Each chapter begins with the story, and then ends with him picking it apart, revealing the particular aspect of the Apple process (really, more like goals or guidelines) that he wants to focus on.
It's all well-told, and they're entertaining stories, but I can't escape the feeling that it could all have been summarized in one word: Demos.
The Nordic Theory of Everything, by Ana Partanen
Absolutely fascinating. Partanen is a journalist and a naturalized American citizen, originally from Finland, and she wrote this book in 2015-2016 after living here for several years.
Her goal is definitely not to knock the United States -- she bends over backwards, in fact, to insist over and over again how much she loves Americans and was excited to live here -- but to point out the widening gap between what we say we value -- families, children, individual choice -- and what our policies actually value. She uses a "Nordic Theory of Love" as a through-line, connecting how Nordic policies on healthcare, vacation, school, parental leave, etc all enable a greater freedom of choice for the people that live there.
Full confession: My wife and I have been contemplating a move to Northern Europe, and I picked this up as part of some research into what it might be like to live there. While I think many of the policy changes Partanen outlines would be wonderful if adopted in the United States, given our current political climate, I don't think they'll be adopted any time soon.
Partanen, apparently, agrees with me; she returned to Finland after getting pregnant with her first child (shortly after this book was published, in fact), and she hasn't returned.
Needful Things, by Stephen King
More King! A later novel, this one's a bit of door-stopper. But it's still King at the top of his game: small-town Maine rendered in exquisite detail, slow-building tension that explodes in gory violence, and a victory so Pyrrhic as to be more like a truce.
I thought I knew the plot of this one, going in, based on parodies and knock-offs. But the real thing is much, much better, both more unsettling and harder to predict. The villain's motivation was a bit of a letdown, to be honest, but his methods were chef's kiss perfect.

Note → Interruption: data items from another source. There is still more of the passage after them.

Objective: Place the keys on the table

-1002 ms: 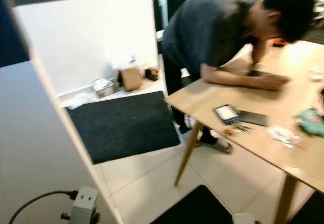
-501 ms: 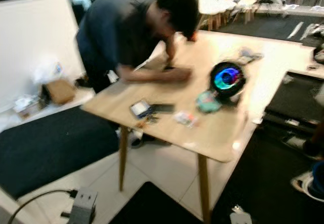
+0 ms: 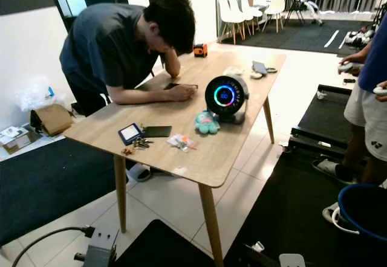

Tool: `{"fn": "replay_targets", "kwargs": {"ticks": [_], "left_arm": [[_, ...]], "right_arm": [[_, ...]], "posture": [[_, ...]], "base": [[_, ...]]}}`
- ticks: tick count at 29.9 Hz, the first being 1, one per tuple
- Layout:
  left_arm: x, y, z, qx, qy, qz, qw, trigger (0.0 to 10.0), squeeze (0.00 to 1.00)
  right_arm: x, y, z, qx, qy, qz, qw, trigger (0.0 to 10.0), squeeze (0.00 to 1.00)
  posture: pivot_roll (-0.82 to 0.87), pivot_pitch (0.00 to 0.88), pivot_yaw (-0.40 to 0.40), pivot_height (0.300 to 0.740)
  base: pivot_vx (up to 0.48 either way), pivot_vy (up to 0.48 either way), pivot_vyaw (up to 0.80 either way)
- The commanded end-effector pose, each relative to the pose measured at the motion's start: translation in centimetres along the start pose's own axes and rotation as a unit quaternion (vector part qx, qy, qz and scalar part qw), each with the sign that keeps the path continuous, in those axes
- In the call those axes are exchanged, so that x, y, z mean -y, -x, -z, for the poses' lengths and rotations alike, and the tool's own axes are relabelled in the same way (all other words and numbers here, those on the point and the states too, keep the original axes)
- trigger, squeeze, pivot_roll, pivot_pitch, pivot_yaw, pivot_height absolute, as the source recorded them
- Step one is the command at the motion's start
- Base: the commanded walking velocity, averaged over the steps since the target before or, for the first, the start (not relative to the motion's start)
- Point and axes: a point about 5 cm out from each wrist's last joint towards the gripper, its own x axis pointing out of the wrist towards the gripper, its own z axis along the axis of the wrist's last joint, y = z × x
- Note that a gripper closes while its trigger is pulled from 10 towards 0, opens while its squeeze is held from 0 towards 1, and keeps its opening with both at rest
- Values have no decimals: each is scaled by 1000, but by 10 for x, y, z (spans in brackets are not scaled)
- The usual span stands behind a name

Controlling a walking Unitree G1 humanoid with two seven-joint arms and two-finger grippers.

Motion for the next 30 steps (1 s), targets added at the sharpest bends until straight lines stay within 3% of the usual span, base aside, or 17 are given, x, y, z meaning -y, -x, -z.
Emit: {"fn": "replay_targets", "kwargs": {"ticks": [1, 8, 12, 13, 14, 16, 22, 23, 24, 25, 27, 28, 30], "left_arm": [[-3, 2, 1, 2, -4, -4, 1000, 10000, 0], [3, 3, -11, 37, -21, 14, 999, 10000, 0], [4, 2, -42, 92, -15, 19, 995, 10000, 0], [4, 2, -42, 92, -15, 19, 995, 10000, 0], [3, 2, -53, 109, -11, 19, 994, 10000, 0], [1, 3, -94, 158, 7, 37, 987, 10000, 0], [3, 16, -155, 231, 23, 68, 970, 10000, 0], [3, 16, -155, 231, 23, 68, 970, 10000, 0], [3, 19, -170, 243, 15, 70, 967, 10000, 0], [4, 21, -175, 246, 15, 74, 966, 10000, 0], [4, 21, -175, 246, 15, 74, 966, 10000, 0], [7, 27, -186, 241, -19, 90, 966, 10000, 0], [8, 31, -190, 235, -28, 97, 967, 10000, 0]], "right_arm": [[-5, 2, 5, -9, -4, -6, 1000, 10000, 0], [-6, 1, 0, 7, -5, -6, 1000, 10000, 0], [-7, -4, -22, 67, -2, -6, 998, 10000, 0], [-7, -4, -22, 67, -2, -6, 998, 10000, 0], [-6, -6, -30, 85, -3, -4, 996, 10000, 0], [-6, -11, -66, 164, -2, -6, 986, 10000, 0], [-12, -9, -132, 286, -16, -14, 958, 10000, 0], [-12, -9, -132, 286, -16, -14, 958, 10000, 0], [-15, -5, -154, 324, -21, -18, 946, 10000, 0], [-16, -3, -161, 336, -23, -20, 941, 10000, 0], [-16, -3, -161, 336, -23, -20, 941, 10000, 0], [-18, 4, -175, 359, -25, -24, 933, 10000, 0], [-19, 7, -179, 363, -25, -26, 931, 10000, 0]], "posture": [[44, 87, 86, 740], [47, 96, 90, 740], [45, 100, 91, 740], [45, 100, 91, 740], [45, 100, 91, 740], [39, 105, 95, 740], [33, 109, 102, 740], [33, 109, 102, 740], [29, 110, 104, 740], [29, 110, 104, 740], [29, 110, 104, 740], [28, 111, 105, 740], [28, 112, 104, 740]], "base": [[0, 0, 0], [0, 0, 0], [0, 0, 0], [0, 0, 0], [0, 0, 0], [0, 0, 0], [0, 0, 0], [0, 0, 0], [0, 0, 0], [0, 0, 0], [0, 0, 0], [0, 0, 0], [0, 0, 0]]}}
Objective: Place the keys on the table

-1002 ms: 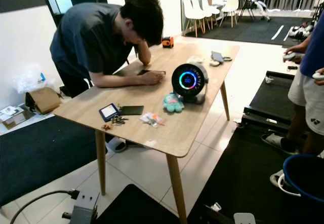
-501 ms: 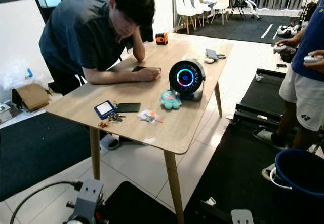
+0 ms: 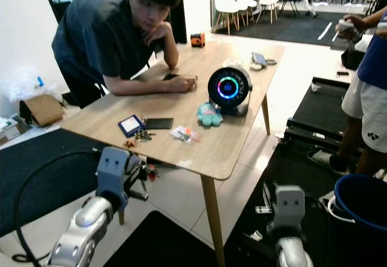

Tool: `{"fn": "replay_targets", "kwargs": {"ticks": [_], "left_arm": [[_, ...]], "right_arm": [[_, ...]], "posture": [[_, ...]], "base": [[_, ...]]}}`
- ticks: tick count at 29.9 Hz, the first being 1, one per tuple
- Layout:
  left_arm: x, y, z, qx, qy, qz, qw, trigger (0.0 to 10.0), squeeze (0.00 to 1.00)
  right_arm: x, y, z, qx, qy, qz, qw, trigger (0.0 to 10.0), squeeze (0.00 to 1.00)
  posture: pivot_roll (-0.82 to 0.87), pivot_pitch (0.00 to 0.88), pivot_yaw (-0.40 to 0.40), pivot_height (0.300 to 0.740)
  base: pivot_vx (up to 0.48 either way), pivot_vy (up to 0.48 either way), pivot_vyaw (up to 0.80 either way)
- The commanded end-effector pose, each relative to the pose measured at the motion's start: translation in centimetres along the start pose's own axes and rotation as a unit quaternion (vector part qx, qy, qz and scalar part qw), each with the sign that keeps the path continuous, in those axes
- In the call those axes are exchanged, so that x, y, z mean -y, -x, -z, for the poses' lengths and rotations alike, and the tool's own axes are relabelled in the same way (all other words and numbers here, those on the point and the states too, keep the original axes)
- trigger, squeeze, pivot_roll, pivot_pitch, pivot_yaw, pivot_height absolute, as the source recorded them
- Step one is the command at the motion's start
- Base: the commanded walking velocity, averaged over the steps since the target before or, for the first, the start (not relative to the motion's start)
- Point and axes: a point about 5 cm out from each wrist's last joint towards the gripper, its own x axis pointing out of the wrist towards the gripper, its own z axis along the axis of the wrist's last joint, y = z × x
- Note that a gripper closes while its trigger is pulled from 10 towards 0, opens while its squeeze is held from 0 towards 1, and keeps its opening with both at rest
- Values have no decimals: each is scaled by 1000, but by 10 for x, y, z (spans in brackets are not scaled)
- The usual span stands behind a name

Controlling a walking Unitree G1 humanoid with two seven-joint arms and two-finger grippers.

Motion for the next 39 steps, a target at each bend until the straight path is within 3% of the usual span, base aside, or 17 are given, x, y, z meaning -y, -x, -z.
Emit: {"fn": "replay_targets", "kwargs": {"ticks": [1, 10, 17, 39], "left_arm": [[0, 1, -12, -4, -29, 10, 1000, 10000, 0], [20, -7, -49, 58, -4, 9, 998, 10000, 0], [30, -8, -60, 71, 1, 16, 997, 10000, 0], [29, -10, -66, 70, 15, 6, 997, 10000, 0]], "right_arm": [[-5, 3, -1, -8, -11, -5, 1000, 10000, 0], [-12, 4, -6, -16, -15, -14, 1000, 10000, 0], [-17, 6, -7, -28, -20, -20, 999, 10000, 0], [-17, 4, -8, -37, -18, -23, 999, 10000, 0]], "posture": [[30, 112, 105, 740], [28, 109, 109, 740], [26, 107, 110, 740], [22, 96, 104, 740]], "base": [[0, 0, 0], [0, 0, 0], [115, 0, 0], [457, 0, 0]]}}
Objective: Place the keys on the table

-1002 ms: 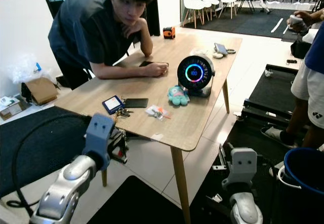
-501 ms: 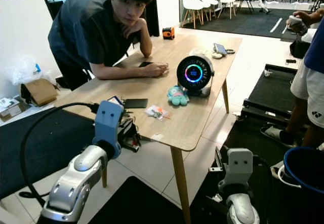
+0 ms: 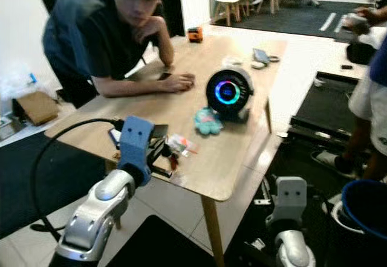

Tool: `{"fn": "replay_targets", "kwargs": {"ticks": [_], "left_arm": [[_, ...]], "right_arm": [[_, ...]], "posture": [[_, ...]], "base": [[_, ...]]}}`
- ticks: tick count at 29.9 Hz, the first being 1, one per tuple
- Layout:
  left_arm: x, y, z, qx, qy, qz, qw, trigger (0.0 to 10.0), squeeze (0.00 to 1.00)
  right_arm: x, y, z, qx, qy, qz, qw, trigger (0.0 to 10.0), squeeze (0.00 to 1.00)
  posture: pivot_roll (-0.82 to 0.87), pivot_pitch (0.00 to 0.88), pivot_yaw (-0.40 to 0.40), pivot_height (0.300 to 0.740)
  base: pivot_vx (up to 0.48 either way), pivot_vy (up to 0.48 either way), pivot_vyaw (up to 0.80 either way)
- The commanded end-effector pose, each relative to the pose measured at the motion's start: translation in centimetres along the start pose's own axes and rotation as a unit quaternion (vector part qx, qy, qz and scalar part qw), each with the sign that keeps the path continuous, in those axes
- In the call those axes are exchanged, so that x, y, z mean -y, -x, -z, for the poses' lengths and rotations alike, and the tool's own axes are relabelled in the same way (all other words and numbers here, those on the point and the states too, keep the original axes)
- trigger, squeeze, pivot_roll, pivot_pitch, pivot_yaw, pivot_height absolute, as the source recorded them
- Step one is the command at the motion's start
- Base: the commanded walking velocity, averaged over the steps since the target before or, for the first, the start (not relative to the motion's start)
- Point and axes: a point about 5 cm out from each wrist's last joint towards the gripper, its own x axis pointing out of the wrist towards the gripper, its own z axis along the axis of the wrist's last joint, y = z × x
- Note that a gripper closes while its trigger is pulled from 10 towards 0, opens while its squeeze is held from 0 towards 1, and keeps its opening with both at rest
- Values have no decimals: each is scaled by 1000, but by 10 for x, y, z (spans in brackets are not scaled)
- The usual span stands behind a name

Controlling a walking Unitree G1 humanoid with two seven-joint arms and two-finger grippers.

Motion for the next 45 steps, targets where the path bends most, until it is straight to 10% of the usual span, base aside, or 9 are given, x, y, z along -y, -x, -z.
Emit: {"fn": "replay_targets", "kwargs": {"ticks": [1, 20, 45], "left_arm": [[-2, 1, -2, 1, 0, -4, 1000, 10000, 0], [9, 4, -18, 18, 62, 48, 997, 10000, 0], [66, -11, -33, 29, 37, 105, 993, 10000, 0]], "right_arm": [[-4, 3, 2, -7, -1, -8, 1000, 10000, 0], [-5, 4, 4, -13, -2, -7, 1000, 10000, 0], [-10, 9, 9, -23, -6, -7, 1000, 10000, 0]], "posture": [[22, 96, 104, 740], [26, 100, 110, 740], [18, 118, 119, 740]], "base": [[401, 0, 0], [111, 0, 0], [0, 0, 0]]}}
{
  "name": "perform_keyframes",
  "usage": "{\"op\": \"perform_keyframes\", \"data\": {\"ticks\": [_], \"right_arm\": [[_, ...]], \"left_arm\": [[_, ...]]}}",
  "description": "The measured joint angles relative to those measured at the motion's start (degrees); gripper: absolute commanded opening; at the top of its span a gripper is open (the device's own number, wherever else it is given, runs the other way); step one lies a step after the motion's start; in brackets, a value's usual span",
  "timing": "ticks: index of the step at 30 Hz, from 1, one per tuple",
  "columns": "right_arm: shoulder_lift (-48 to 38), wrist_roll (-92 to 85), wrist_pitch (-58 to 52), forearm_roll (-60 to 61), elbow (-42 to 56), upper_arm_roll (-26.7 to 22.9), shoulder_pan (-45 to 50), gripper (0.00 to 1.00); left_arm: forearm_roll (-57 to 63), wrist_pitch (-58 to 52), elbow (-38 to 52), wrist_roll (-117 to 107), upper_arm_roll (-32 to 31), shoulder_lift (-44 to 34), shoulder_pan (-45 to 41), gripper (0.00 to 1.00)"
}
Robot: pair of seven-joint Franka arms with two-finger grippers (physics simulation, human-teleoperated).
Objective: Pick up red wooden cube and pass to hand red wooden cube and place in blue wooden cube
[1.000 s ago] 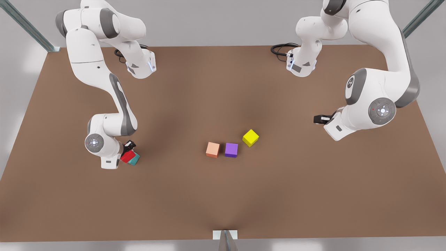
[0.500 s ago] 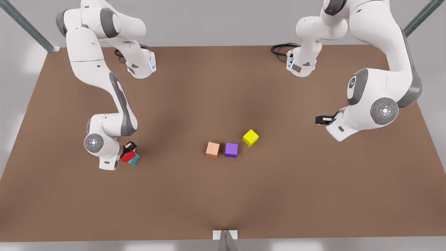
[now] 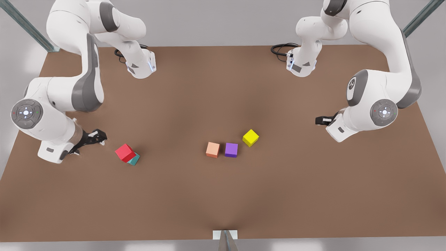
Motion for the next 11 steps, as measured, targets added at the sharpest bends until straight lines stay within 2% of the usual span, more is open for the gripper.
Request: {"op": "perform_keyframes", "data": {"ticks": [2,4,11], "right_arm": [[-7.8,3.1,-5.8,-0.5,-5.3,3.0,-1.3,1.0],[-12.2,5.8,-8.9,-0.1,-10.4,3.7,-1.9,1.0],[-16.3,13.2,-10.8,0.8,-18.0,3.1,-2.9,1.0]], "left_arm": [[0.0,0.0,0.0,0.0,0.0,0.0,0.0,1.0],[0.0,0.0,0.0,-0.1,0.0,0.0,0.0,1.0],[-0.1,-0.1,0.0,-0.1,0.0,0.0,0.0,1.0]]}}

I also felt a bit of shear between the setting as written and the setting as placed in time. Having read King's novels from the 70s and 80s, this felt more like that time period than anything else, let alone the early 90s, when the story is supposed to take place. There were some markers laid down -- I think one kid's t-shirt has a 90s band on it -- but they felt more like window-dressing. As if King had such deep knowledge of the Maine of 1960-1980 that he had trouble writing about the present. Which is perhaps why he's returned so often in later books to writing about that exact period?